P.S. Just like to add. I have a Panasonic Charger Universal @1000. Set of 6 battries= 150 a pair. Of them all have died due to above mentioned misuse. 
Got them for my remote control car  which got spoilt. So I used them in 2 clocks and a wireless mouse. All died (I dont mean just the batteries)


----------



## vishalg (Jun 11, 2011)

@pulkitpopli2004
thnx

@Sarath
well i read the user manual that came with the logi mk320 and it also mentions not using rechargeable batteries with the mouse!!
and since you have also had some bad experiences, guess i should avoid it

but the thing is that on using normal AAs of eveready/panasonic they only last for about a month or even less (with 4 hrs of daily use) while the expensive duracell do last longer


----------



## Sarath (Jun 11, 2011)

I have a 1500 rs logictech wireless mouse. I use duracell on them. When they die I just kill a clock and use its battery in my mouse. 
Rs.7 every 2 months wont make you go bankrupt trust me. I have been through what you are going. I have learnt the hard way. You should learn from my mistakes. I hope I have been useful.

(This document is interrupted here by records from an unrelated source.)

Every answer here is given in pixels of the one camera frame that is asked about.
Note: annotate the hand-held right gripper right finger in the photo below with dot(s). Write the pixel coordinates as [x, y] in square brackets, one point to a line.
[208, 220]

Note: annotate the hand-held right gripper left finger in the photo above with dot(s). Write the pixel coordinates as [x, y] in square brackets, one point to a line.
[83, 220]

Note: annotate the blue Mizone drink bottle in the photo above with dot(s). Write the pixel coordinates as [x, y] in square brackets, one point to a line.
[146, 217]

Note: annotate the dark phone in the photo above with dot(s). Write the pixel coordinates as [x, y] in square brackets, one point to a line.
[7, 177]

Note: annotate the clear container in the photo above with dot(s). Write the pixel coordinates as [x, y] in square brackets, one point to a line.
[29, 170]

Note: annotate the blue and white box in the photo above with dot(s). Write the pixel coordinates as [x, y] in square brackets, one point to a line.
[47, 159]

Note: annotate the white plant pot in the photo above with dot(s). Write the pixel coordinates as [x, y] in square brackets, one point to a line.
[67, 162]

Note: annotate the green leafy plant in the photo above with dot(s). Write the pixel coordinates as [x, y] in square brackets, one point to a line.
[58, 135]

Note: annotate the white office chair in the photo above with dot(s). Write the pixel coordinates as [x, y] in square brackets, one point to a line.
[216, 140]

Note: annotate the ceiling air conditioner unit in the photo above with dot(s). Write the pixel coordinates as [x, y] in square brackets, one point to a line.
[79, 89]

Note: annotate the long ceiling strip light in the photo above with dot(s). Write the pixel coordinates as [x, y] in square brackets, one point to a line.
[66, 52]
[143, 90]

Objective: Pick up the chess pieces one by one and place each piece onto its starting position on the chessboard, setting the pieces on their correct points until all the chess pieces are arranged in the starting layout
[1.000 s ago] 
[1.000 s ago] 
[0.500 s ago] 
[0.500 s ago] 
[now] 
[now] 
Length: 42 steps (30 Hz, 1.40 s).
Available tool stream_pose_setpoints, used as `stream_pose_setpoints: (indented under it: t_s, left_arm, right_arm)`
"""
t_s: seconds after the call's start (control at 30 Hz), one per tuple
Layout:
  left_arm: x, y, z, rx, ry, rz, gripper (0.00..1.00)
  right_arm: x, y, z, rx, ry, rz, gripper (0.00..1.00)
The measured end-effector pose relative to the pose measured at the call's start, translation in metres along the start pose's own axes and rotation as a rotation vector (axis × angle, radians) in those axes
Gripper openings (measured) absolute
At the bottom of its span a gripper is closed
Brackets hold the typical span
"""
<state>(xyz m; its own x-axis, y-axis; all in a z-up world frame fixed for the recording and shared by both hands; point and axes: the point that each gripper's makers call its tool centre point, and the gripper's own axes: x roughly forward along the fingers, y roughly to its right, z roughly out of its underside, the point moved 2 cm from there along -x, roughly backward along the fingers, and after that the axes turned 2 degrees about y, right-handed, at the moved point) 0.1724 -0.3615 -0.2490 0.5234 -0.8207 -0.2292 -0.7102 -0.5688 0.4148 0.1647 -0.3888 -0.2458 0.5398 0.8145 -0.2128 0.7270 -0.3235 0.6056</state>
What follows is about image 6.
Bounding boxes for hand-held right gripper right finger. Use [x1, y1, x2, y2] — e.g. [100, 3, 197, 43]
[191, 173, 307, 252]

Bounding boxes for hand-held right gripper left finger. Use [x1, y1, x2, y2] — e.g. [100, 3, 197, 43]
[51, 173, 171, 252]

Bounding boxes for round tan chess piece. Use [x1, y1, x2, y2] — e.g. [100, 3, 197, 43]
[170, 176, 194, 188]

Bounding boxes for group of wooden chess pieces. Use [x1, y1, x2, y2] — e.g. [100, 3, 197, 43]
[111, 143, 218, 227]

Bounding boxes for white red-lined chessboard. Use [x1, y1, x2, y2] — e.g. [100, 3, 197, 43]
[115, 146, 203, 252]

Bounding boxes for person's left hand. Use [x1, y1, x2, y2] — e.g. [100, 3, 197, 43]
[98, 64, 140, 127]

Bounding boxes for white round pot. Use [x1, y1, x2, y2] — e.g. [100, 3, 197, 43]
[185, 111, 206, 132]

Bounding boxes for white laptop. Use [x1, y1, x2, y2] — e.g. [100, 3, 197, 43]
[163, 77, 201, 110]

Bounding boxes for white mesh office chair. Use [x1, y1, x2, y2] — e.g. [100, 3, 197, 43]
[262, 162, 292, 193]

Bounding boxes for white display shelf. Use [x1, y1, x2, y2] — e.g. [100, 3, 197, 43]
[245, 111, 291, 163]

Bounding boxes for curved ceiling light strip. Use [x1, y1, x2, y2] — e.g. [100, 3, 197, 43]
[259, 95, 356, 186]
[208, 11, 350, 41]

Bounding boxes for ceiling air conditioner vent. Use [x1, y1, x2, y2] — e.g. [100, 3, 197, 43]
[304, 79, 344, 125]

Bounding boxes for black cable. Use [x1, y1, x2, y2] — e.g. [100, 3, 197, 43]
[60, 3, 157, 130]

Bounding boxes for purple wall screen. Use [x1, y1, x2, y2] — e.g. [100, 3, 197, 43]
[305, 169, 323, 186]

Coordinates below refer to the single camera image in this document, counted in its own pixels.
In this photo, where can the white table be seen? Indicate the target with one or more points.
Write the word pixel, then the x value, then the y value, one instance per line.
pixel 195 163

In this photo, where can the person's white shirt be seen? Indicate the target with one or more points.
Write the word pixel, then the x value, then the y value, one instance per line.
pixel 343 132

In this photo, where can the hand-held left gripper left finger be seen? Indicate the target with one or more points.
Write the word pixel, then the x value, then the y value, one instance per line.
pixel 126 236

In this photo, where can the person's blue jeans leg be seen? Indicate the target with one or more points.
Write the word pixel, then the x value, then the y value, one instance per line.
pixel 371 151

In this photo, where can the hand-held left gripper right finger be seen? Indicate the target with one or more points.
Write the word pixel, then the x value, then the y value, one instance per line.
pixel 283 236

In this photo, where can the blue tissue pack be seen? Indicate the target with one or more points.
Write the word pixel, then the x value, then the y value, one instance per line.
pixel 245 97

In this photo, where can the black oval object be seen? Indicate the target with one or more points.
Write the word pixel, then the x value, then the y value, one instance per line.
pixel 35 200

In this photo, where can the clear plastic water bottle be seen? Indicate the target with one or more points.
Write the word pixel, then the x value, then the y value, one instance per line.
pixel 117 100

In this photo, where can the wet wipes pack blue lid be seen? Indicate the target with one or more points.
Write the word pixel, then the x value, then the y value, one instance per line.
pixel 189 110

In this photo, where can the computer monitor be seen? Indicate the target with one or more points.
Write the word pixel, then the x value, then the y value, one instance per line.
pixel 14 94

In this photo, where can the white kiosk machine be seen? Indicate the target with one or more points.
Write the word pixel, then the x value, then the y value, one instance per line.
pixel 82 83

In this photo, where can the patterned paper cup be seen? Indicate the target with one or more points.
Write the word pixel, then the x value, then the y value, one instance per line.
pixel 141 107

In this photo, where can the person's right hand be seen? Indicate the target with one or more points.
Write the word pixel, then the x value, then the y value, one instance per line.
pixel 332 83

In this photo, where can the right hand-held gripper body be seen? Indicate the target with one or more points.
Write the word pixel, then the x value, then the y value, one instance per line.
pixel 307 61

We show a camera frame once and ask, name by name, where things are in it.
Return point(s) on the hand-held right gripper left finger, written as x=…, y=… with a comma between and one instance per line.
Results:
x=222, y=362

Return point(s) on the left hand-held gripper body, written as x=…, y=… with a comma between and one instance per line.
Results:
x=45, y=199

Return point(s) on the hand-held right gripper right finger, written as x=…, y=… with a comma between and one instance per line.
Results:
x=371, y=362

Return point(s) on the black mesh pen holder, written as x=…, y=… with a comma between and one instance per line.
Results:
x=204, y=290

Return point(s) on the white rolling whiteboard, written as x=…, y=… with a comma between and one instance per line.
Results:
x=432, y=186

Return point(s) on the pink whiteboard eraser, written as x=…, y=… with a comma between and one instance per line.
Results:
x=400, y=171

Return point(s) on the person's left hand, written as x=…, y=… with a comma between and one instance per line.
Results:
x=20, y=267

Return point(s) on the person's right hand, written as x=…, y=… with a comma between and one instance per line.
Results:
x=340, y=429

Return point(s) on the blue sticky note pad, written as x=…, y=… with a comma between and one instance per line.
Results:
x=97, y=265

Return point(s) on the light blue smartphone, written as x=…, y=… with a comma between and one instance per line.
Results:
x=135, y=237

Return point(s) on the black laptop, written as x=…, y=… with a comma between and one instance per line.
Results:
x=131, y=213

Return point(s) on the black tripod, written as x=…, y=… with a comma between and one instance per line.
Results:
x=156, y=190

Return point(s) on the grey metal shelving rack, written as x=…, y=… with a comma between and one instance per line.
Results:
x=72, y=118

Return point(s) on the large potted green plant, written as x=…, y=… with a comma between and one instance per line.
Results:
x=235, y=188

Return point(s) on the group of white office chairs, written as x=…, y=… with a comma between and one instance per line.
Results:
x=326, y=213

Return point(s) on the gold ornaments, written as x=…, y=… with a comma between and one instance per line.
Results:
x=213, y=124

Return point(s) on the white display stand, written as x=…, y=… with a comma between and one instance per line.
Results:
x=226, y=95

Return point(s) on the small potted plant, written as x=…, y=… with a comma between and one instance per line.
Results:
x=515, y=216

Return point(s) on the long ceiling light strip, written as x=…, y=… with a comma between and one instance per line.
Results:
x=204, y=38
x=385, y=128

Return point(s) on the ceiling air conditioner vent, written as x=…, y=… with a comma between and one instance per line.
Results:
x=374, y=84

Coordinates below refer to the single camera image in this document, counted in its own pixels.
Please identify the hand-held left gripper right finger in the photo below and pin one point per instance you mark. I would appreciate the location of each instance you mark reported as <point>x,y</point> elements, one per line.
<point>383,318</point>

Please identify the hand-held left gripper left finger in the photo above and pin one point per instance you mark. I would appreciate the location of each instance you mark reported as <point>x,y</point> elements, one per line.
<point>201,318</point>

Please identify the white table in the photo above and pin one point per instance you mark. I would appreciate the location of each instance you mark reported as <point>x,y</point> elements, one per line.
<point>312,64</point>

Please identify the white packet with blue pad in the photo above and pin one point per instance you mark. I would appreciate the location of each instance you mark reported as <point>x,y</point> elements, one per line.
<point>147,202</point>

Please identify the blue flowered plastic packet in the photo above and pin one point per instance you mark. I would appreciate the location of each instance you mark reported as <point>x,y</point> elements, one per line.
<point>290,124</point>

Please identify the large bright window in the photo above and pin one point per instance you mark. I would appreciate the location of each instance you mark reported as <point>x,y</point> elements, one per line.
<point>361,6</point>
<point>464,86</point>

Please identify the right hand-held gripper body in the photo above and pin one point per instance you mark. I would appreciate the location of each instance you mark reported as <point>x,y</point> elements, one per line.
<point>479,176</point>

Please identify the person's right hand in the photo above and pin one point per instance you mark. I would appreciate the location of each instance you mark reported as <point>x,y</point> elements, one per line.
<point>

*Please dont buy recheargeable batteries for wireless mouse*. (or clock or any other slow sucker)

------------------------------------------------------------------------------------------------------------------------------------------------------
.
.

To put it harshly. Your mouse will die in 2months or 3 maybe;it will die for sure along with your recheargeable battery.

Rs. 7 /2months = Rs.  Rs. 48 / year = Rs. ~150/ 3 years OR IF YOU HAVE A MOUSE FROM SPARTA Rs 480 /10years 

On any investement made to save money always calculated the recovery period. I mean when the savings start. Eg: Wind mills= 2years; Solar panel= 5years etc like that


----------



## xtremevicky (Jun 11, 2011)

I dont use a wireless mouse . 

I got the rechargeable AA cells for like 400 bucks and charges is like 500 bucks . I use it with my camera .


----------



## Sarath (Jun 11, 2011)

Camera is a good use for rec batteries. I used a set of 6 for my remote controlled car. Ah those memories...


----------



## vishalg (Jun 11, 2011)

Sarath said:


> I have a 1500 rs logictech wireless mouse. I use duracell on them. When they die I just kill a clock and use its battery in my mouse.
> Rs.7 every 2 months wont make you go bankrupt trust me. I have been through what you are going. I have learnt the hard way. You should learn from my mistakes. I hope I have been useful.
> 
> *Please dont buy recheargeable batteries for wireless mouse*. (or clock or any other slow sucker)
> ...



the duracells last you for 2months if i understood correctly, but they dont come for 7 bucks, right
anyways i wont be risking the mouse and batteries

i read somewhere that using a dark colored mousepad or surface cause more battery usage as compared to a lighter one, is this correct?


----------



## Sarath (Jun 11, 2011)

I have no idea. All mouse pads are generally black esp the gaming ones. Colours are just to add vibrancy to life. Where did you get that fact from? LINK?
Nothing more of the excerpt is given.